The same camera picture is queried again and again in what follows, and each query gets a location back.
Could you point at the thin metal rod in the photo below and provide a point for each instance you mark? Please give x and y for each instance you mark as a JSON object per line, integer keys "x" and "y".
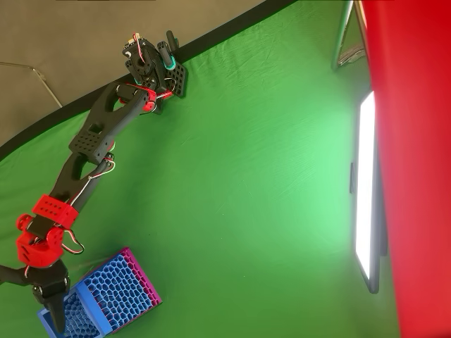
{"x": 47, "y": 88}

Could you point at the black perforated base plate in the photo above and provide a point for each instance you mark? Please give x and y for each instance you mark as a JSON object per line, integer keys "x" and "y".
{"x": 180, "y": 79}

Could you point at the blue and pink honeycomb box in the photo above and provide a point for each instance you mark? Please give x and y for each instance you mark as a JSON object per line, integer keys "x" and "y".
{"x": 120, "y": 288}

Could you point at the black LED light panel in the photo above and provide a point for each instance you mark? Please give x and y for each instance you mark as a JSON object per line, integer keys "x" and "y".
{"x": 366, "y": 183}

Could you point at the green cloth with black edge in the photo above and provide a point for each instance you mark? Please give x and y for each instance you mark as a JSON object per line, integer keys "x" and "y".
{"x": 253, "y": 169}

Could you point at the chrome tubular metal stand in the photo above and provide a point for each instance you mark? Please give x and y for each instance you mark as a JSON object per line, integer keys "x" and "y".
{"x": 341, "y": 38}

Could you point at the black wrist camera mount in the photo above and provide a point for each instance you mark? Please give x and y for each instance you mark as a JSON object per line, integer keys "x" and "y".
{"x": 14, "y": 274}

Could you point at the large red object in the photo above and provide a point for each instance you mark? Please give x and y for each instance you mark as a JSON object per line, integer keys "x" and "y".
{"x": 415, "y": 158}

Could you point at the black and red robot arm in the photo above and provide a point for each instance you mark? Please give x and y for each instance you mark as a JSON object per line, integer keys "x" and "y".
{"x": 105, "y": 119}

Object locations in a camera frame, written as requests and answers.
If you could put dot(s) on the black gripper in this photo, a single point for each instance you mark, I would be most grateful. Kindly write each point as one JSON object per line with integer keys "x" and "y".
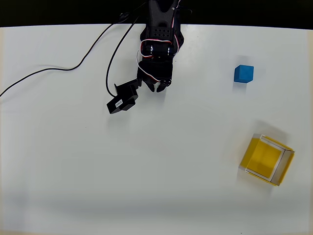
{"x": 152, "y": 81}

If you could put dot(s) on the blue cube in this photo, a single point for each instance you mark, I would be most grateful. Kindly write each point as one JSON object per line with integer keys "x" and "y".
{"x": 243, "y": 74}

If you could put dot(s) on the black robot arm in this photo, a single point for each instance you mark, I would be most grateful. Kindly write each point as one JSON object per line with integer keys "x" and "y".
{"x": 159, "y": 22}

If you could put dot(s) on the yellow open box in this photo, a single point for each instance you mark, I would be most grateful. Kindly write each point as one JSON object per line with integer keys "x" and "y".
{"x": 265, "y": 159}

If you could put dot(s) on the black wrist-mounted camera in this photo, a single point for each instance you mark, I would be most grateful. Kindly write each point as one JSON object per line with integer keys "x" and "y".
{"x": 123, "y": 98}

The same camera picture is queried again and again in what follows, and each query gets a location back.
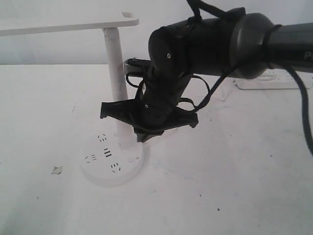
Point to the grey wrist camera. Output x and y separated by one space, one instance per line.
136 65

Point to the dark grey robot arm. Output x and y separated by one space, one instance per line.
241 48

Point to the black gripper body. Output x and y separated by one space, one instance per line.
155 106

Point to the small paper scrap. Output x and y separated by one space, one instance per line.
57 170

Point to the white power strip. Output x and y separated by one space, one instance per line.
269 80

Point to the white desk lamp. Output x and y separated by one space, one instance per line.
115 157

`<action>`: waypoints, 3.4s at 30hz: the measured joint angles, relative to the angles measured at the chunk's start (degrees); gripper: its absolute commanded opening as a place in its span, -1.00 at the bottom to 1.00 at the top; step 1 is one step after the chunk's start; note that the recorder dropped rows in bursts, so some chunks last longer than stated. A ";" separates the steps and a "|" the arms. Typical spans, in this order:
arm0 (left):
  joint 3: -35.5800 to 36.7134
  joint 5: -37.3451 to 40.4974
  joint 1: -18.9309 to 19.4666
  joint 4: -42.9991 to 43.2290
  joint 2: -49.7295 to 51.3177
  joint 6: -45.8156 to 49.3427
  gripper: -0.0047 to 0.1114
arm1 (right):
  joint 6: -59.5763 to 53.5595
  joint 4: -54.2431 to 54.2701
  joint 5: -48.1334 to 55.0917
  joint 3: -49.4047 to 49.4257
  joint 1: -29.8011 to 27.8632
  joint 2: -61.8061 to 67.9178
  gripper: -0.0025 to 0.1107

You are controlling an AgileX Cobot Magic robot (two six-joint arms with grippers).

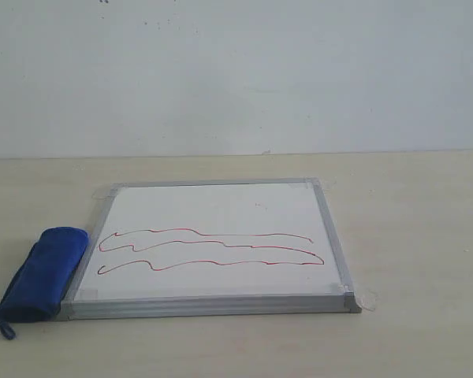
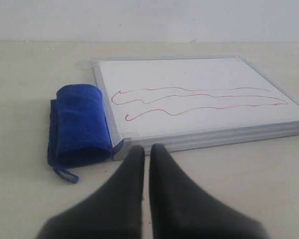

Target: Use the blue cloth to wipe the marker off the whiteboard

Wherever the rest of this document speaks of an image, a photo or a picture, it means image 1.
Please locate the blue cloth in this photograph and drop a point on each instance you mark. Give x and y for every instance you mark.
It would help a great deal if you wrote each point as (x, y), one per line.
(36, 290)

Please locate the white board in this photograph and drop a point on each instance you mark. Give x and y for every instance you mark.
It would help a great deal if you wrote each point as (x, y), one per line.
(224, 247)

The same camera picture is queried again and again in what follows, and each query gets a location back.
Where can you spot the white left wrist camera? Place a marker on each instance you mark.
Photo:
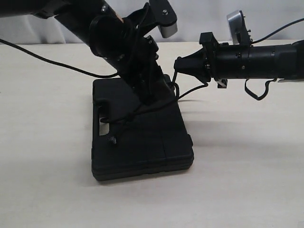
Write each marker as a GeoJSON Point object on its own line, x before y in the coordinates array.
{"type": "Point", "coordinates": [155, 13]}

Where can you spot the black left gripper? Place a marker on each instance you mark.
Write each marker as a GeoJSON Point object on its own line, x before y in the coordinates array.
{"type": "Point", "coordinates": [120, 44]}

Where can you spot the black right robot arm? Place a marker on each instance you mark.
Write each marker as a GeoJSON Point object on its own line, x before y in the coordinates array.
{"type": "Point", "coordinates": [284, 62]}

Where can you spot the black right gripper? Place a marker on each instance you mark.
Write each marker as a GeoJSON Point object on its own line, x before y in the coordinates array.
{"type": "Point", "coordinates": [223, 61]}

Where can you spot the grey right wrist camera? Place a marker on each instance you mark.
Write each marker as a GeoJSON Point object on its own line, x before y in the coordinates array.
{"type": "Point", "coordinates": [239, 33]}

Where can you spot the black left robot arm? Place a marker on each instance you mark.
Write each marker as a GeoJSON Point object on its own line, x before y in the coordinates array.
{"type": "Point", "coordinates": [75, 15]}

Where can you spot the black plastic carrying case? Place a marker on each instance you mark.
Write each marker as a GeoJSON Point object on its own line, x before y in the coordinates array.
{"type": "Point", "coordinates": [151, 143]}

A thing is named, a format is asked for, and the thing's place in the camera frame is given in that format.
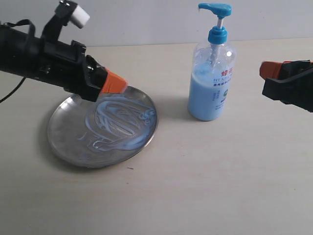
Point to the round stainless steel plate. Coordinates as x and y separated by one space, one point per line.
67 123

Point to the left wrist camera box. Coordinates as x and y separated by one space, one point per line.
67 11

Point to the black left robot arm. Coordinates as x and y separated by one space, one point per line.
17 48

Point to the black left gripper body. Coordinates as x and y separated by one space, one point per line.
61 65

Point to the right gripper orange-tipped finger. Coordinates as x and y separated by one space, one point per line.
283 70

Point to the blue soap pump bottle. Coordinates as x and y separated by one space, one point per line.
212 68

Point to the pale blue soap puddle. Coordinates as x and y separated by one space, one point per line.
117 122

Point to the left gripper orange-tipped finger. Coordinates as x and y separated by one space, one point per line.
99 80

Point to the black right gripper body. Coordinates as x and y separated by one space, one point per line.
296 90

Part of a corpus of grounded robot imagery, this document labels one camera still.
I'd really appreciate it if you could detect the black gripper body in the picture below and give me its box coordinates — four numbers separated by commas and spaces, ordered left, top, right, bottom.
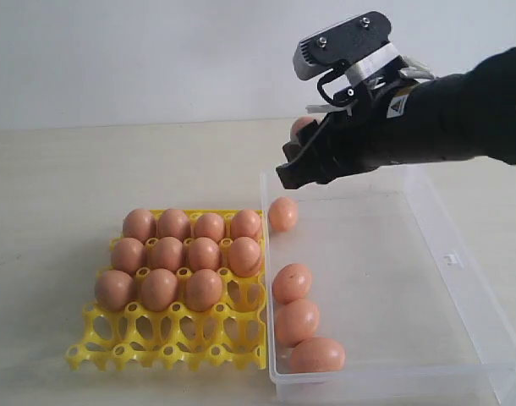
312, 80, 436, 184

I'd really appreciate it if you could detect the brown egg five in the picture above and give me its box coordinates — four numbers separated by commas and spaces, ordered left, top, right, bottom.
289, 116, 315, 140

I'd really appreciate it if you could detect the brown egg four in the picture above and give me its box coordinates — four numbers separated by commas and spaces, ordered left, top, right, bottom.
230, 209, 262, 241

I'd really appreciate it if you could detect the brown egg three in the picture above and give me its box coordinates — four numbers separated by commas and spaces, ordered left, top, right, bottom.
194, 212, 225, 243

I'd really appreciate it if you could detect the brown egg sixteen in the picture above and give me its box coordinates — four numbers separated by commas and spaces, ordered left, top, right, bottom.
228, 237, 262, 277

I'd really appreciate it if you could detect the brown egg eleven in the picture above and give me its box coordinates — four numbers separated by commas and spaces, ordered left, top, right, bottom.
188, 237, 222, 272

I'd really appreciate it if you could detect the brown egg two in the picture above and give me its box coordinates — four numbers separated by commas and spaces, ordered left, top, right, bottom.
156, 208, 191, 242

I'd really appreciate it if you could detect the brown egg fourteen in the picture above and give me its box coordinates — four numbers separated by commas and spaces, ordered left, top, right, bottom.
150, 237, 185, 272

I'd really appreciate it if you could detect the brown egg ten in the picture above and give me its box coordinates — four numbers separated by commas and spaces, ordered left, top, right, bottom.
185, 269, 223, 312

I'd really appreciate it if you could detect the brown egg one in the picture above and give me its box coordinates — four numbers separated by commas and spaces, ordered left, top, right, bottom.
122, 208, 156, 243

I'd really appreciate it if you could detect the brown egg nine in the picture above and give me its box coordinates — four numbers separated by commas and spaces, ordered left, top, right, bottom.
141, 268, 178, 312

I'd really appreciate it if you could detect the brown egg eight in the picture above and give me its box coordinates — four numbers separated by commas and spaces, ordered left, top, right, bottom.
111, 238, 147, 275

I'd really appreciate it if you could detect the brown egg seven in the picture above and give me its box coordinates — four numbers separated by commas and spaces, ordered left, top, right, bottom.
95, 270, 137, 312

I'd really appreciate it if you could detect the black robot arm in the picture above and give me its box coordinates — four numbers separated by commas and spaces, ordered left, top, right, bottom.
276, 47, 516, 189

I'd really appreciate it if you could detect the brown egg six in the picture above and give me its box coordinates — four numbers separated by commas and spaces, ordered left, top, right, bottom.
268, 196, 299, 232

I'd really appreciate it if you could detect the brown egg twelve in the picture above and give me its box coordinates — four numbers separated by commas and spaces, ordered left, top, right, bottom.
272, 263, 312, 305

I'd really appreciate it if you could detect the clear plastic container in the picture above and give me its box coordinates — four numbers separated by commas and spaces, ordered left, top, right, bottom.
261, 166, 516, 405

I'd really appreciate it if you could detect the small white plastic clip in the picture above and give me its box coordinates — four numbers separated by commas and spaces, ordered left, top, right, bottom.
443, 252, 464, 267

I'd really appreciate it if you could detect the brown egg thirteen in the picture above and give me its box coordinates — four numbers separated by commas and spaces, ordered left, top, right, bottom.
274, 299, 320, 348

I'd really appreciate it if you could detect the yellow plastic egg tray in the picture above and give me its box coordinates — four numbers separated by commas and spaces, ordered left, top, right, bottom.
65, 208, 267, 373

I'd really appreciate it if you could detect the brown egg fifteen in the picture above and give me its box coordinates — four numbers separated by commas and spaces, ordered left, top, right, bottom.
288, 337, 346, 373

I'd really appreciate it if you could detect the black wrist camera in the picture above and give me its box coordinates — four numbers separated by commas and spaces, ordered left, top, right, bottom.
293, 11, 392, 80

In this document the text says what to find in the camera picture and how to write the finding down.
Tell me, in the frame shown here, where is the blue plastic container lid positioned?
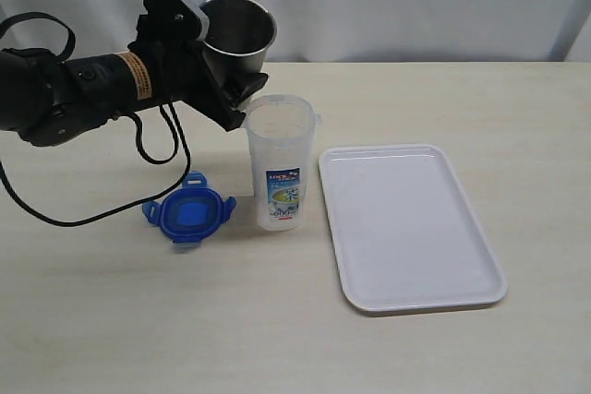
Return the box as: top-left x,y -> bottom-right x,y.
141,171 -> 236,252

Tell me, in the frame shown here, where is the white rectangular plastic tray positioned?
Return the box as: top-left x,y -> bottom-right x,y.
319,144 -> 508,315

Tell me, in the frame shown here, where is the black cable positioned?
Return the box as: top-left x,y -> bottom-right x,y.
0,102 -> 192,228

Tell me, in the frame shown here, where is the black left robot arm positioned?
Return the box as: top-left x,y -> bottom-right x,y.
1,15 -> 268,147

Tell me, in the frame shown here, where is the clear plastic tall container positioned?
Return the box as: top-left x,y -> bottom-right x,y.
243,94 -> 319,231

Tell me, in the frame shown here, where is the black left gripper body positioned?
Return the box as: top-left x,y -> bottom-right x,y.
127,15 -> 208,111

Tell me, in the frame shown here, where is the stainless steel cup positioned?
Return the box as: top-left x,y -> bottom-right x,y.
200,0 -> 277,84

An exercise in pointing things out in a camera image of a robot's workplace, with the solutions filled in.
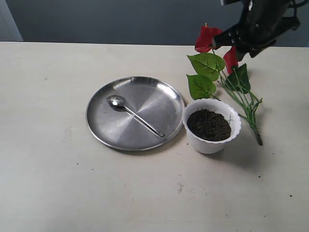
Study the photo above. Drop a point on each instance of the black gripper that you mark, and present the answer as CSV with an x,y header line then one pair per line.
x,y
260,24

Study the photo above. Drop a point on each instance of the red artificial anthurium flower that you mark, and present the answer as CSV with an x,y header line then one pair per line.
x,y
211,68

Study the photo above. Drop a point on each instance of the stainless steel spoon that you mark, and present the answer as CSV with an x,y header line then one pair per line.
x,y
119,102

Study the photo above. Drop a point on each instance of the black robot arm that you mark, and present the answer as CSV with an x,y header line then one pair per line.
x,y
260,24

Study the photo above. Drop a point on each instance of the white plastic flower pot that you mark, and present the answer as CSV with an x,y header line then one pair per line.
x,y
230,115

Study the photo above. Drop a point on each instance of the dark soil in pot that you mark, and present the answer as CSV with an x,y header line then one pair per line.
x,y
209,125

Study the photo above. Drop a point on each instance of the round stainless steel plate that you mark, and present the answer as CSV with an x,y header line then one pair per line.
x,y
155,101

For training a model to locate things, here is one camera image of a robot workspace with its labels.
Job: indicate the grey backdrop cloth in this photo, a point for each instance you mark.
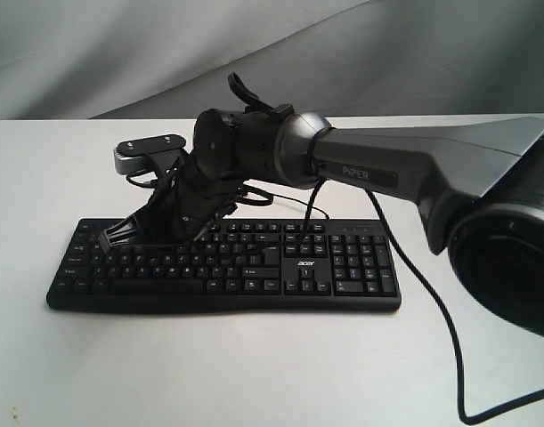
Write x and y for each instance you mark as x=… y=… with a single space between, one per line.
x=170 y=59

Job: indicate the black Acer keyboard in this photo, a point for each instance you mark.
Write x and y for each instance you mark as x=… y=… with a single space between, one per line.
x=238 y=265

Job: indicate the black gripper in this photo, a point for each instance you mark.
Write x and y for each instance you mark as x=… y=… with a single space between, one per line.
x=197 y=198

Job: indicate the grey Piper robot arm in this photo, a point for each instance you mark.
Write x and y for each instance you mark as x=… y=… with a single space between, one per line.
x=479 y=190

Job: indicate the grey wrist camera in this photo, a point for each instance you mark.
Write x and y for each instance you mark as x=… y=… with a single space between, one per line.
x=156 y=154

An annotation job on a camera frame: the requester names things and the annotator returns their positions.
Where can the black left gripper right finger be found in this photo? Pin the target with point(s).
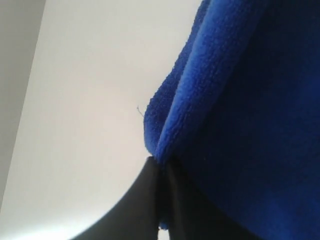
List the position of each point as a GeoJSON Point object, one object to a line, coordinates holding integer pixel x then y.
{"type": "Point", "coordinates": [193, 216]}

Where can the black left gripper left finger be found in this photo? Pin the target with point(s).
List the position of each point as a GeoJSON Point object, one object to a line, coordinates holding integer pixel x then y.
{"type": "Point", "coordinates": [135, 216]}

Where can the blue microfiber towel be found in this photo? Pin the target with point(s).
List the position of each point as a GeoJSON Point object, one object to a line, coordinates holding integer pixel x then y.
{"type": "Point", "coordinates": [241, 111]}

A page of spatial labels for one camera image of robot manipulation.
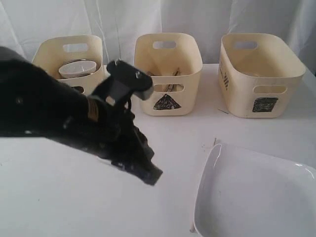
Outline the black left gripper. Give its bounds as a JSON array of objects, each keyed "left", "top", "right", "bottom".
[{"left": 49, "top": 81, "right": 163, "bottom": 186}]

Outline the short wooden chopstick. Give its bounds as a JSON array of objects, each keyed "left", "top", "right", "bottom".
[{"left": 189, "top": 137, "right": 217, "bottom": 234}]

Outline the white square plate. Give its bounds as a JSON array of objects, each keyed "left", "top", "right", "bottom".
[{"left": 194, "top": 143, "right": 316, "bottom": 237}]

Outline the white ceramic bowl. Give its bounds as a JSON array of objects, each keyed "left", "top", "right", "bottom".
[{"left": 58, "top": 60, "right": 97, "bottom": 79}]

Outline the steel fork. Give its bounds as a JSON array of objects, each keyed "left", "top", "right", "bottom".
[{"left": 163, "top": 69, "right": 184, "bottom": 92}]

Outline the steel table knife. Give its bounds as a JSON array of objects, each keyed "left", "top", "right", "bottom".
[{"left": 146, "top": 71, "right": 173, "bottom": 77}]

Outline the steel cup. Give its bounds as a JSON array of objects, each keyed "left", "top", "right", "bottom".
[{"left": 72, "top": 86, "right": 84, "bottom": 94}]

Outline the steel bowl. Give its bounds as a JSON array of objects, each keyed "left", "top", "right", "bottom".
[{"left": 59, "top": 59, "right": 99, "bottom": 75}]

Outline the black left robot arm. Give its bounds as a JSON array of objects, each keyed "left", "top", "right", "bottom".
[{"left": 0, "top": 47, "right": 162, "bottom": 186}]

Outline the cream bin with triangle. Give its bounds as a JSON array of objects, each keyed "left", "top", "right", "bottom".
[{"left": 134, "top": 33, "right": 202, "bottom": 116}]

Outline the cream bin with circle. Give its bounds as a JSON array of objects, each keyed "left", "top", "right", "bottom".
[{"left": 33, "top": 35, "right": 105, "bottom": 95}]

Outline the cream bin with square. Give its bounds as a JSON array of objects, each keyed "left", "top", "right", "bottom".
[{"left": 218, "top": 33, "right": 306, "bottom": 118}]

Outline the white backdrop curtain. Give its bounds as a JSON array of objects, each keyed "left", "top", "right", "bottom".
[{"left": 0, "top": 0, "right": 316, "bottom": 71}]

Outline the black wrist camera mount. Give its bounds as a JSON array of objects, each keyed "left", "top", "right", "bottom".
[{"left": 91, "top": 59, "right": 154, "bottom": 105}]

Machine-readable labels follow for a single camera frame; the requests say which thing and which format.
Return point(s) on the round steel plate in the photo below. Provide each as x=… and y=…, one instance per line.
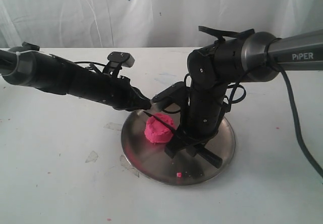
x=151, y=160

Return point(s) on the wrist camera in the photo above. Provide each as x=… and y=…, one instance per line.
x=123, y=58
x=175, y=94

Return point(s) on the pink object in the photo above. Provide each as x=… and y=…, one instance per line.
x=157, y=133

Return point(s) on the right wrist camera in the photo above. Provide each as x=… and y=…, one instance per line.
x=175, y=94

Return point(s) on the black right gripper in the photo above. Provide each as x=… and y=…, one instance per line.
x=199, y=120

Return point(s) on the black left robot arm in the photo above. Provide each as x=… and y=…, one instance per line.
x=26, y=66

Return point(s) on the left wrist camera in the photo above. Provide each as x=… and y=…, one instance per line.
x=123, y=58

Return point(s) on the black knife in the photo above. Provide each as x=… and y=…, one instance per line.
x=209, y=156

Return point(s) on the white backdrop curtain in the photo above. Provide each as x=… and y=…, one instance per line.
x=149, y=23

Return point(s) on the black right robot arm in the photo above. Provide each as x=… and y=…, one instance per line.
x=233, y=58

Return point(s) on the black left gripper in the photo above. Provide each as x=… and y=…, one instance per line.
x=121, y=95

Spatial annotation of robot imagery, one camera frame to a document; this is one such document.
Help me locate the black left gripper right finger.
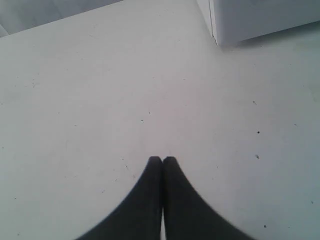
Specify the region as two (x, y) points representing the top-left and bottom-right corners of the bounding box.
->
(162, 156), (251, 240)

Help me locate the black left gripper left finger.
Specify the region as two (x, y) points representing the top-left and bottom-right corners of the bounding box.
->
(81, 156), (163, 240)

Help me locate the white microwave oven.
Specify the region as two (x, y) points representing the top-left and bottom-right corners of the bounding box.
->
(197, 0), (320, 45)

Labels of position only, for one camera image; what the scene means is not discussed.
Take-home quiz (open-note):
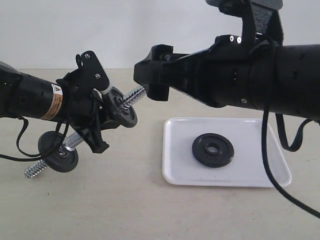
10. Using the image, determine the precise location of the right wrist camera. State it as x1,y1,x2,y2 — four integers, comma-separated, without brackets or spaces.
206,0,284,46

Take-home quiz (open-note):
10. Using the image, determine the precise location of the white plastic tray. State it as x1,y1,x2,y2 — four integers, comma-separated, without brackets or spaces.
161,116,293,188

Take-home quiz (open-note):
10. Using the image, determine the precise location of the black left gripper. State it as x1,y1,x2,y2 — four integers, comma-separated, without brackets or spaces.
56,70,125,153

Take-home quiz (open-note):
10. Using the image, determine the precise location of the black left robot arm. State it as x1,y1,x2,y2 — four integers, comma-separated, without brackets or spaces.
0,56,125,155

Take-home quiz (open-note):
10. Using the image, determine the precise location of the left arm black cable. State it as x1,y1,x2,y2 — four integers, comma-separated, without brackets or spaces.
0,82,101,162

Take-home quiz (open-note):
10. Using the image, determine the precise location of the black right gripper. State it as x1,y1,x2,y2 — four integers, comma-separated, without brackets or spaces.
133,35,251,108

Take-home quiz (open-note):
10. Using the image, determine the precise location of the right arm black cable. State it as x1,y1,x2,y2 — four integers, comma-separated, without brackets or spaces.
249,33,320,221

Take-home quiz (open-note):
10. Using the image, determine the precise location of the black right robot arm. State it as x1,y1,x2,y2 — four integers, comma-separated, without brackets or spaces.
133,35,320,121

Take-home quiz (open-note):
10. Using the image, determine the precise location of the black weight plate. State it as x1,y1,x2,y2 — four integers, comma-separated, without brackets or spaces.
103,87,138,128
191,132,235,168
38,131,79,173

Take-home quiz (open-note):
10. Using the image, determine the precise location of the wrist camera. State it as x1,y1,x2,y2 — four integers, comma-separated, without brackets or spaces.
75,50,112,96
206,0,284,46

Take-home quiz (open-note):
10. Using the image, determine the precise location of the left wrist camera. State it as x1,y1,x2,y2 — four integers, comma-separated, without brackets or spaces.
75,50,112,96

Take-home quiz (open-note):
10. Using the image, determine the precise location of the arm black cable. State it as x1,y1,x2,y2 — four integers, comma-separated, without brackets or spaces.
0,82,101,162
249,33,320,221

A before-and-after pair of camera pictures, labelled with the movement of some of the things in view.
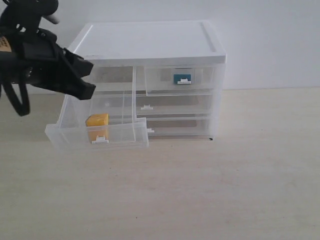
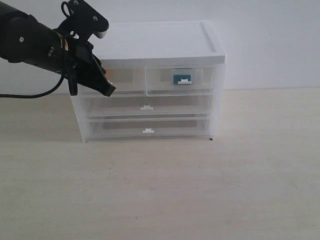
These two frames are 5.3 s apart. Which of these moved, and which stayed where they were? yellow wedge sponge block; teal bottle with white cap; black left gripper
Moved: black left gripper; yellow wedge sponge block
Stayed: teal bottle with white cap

---

• REQUIREMENT
When a line of the material holds the string "some", copy that line.

• TASK RESPONSE
`<action>`: waypoints, 3.4s at 30hz: the measured joint angles, relative to the angles measured at the chunk's start (degrees); gripper: its absolute commanded opening as a place in its span, -1.00 at the bottom to 1.00 at the top; step 1 is one step after the chunk's start; note that the recorder dropped rows in bursts, so some chunks last longer than stated. A ";" separates the steps and a "|" the arms. Typical spans, in this order:
A before-and-after pair of camera pictures, labelled with the movement of some of the things in view.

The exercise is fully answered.